The current frontier is hybrid scene memory: SLAM for pose, neural fields or splats for dense visual memory, object-centric graphs for reasoning, and verified geometry for control. The hard part is keeping those layers synchronized as the robot acts.

What's Next

Chapter 29 takes scene representation one step further into simultaneous localization and mapping, where the robot must build and use the same map at the same time while its own pose remains uncertain.

Section References

NVIDIA. Isaac ROS Visual SLAM documentation. https://nvidia-isaac-ros.github.io/repositories_and_packages/isaac_ros_visual_slam/index.html

Practical visual-inertial odometry component for robotics navigation.

Nerfstudio documentation. https://docs.nerf.studio/

Maintained framework for neural scene representations used in real2sim and visualization workflows.
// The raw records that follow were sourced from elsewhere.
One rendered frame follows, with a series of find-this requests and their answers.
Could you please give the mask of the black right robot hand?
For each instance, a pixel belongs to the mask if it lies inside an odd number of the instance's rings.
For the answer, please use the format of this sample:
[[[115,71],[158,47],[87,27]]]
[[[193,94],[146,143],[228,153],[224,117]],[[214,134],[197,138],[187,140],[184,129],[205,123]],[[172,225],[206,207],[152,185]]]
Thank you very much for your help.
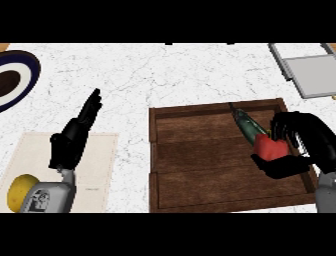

Open3D. Geometry and pipelines documentation. https://www.open3d.org/docs/release/

Practical geometry processing reference for robotics scene memory.

Self Check

Can you name the representation, the consuming action, the uncertainty or freshness field, and the failure label for Scene representations for robotics: SLAM, real2sim, manipulation? If any one is missing, the section is not yet ready for a robot replay log.

Key Takeaway

There is no universal scene representation for robotics. Strong systems route each query to the representation whose assumptions match the action and risk.

Exercise 28.7.1

Design a scene-memory stack for a mobile manipulator in a kitchen. Assign separate representations for localization, collision checking, object reasoning, visual replay, and simulation export.